Hospitality expert predicts uneven, but inevitable recovery

Jan Freitag

We will be traveling and meeting again. That’s the uber message from Jan Freitag, senior vice president at STR, which collects market data on the hotel industry. “It’s going to be painful tomorrow, but then things will get to the ‘next normal,’” Freitag predicts.

Think Zoom meetings might become the permanent replacement for F2F? “After 9/11, a lot of people said no one would fly again,” he says. “There’s a high likelihood that we will meet in large groups again.”

Location Specific Reality

“If you have a beach or a mountain, you’re doing all right now,” he says. “Idaho and Montana have done really well this summer, and so has Florida and Colorado—because there is the perception they offer wide-open distances.”

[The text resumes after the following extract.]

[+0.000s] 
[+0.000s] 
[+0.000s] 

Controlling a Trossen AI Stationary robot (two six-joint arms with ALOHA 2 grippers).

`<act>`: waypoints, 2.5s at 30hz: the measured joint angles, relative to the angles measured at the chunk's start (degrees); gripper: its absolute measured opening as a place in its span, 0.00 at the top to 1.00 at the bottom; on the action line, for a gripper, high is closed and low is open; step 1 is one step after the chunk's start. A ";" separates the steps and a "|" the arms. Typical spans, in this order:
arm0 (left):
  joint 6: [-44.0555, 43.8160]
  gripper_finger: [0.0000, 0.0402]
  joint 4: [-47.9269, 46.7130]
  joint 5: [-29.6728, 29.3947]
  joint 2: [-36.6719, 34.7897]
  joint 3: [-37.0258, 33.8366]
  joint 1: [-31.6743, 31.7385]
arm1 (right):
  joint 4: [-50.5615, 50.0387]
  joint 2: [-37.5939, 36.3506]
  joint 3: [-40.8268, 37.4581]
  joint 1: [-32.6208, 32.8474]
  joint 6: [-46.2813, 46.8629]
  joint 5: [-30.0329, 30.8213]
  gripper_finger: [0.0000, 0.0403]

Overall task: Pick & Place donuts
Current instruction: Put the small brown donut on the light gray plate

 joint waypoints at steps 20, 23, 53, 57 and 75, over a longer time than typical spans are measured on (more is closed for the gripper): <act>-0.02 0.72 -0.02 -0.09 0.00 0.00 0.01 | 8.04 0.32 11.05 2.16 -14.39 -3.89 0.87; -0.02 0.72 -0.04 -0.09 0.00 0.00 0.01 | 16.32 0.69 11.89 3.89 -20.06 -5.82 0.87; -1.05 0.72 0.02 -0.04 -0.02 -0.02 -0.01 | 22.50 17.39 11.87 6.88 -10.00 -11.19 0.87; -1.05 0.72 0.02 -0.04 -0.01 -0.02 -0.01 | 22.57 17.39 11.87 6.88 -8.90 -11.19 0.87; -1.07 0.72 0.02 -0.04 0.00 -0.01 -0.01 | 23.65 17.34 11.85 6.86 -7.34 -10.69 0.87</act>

It’s the downtown urban centers that are hurting most. “There’s no group demand,” Freitag says. “It’s economy over full-service hotels, drive-to over fly-to, rural over urban. Upper-upscale hotels are registering only 30 percent occupancy. Extended-stay properties are seeing occupancy in the 70 percent range.”

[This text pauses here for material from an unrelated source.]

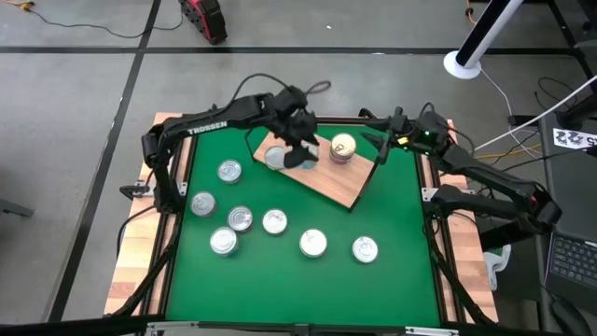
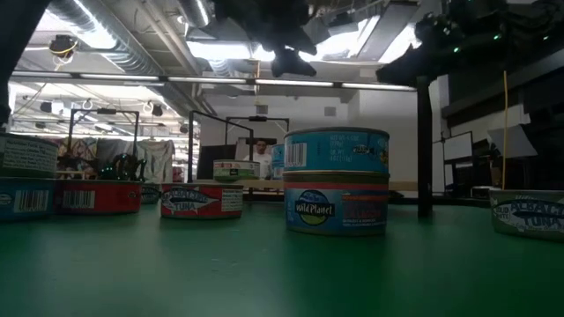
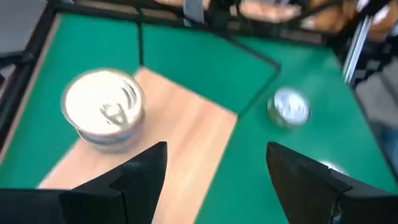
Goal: Stack canned seafood by type on shelf
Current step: Stack the yellow-blue tuna can on top of the yellow-blue tuna can on the shelf
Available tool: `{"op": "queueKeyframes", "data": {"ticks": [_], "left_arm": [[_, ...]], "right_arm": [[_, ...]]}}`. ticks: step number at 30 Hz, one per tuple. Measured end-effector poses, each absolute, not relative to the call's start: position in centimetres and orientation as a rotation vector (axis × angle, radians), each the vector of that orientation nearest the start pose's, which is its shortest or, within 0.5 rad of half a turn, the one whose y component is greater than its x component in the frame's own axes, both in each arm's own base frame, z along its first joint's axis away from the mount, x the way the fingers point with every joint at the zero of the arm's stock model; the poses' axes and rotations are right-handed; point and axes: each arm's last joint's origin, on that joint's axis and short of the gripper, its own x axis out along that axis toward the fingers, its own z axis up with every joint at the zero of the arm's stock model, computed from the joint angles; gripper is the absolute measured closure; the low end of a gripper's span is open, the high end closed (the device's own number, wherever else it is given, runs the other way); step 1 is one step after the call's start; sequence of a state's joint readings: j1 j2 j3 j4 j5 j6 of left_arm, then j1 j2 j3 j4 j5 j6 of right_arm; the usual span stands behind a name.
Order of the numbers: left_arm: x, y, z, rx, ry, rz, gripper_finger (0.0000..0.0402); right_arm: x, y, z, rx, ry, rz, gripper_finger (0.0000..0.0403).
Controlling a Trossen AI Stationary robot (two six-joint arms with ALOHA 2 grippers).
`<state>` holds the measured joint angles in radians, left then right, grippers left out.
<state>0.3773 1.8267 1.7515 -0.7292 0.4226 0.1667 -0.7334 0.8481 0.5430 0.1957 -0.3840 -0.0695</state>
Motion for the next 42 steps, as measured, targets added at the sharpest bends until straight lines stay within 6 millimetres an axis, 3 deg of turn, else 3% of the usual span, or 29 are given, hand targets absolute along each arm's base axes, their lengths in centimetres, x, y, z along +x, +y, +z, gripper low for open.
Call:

Freitag says he’s been impressed with the proactive way hotel companies have created new market niches. “Like making the pitch that people work from a hotel room down the road. That was never on anybody’s plan before,” he says.

An Upward Trend

Over the past three months, STR’s hotel data “has gotten consecutively better,” Freitag says. “April was the worst ever recorded. July was down only 53 percent, and August was 42 percent down, year over year.” He thinks this trend will continue.

At the same time, he’s seeing a decline in new hotel rooms being built, and expects that trend to extend, as well.

The resumption of business travel, including for meetings, will likely be segmented. He predicts, “If you’re a small company, it’s more likely. But if you’re the CEO of Microsoft, you’re also the chief risk officer”—and therefore it’s less likely.